Task: What is needed is a copy of each line in the listing that contains "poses".

Source material:
- - -
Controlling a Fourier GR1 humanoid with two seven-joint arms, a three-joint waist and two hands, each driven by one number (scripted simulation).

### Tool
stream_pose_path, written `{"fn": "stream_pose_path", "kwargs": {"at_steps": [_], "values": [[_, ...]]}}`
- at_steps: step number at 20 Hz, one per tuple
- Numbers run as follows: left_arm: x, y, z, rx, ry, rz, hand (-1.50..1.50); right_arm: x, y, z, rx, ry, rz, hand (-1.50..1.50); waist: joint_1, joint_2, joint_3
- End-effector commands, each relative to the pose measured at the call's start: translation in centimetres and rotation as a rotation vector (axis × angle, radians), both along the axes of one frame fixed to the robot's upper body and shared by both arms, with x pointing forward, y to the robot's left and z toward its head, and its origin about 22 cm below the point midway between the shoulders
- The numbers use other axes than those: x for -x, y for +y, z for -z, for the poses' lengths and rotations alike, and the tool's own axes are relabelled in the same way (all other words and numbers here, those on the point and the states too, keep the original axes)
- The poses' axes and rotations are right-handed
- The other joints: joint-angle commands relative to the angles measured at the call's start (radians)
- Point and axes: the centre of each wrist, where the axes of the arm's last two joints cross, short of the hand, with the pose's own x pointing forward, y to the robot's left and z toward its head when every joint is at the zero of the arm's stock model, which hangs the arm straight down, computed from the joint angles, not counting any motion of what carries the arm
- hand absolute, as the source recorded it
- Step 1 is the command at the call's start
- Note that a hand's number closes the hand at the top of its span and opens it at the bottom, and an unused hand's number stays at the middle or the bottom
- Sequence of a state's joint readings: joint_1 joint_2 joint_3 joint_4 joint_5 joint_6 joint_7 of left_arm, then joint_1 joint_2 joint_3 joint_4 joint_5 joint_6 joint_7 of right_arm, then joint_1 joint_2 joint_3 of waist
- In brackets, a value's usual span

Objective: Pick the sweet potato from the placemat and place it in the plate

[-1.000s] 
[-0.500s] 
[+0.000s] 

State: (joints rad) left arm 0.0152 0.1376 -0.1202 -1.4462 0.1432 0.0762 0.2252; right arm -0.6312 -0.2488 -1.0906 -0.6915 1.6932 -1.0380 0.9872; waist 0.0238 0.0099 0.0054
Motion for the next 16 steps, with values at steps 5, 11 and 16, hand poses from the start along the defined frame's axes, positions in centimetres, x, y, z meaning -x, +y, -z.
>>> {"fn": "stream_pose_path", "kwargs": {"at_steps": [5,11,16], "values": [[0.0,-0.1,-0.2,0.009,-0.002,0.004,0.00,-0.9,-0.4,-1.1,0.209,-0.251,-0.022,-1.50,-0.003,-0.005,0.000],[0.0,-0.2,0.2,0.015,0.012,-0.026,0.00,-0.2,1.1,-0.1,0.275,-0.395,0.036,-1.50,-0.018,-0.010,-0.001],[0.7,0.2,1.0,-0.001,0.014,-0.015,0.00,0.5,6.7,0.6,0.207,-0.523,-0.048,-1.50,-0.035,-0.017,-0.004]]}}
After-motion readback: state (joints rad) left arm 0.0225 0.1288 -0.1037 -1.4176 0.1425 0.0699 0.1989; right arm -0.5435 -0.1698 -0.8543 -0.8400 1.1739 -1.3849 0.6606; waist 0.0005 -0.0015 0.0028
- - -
Result of the exercise:
- The numbers use other axes than those: x for -x, y for +y, z for -z, for the poses' lengths and rotations alike, and the tool's own axes are relabelled in the same way (all other words and numbers here, those on the point and the states too, keep the original axes)
- The poses' axes and rotations are right-handed
Motion for the next 16 steps, with values at steps 5, 11 and 16, hand poses from the start along the defined frame's axes, positions in centimetres, x, y, z meaning -x, +y, -z.

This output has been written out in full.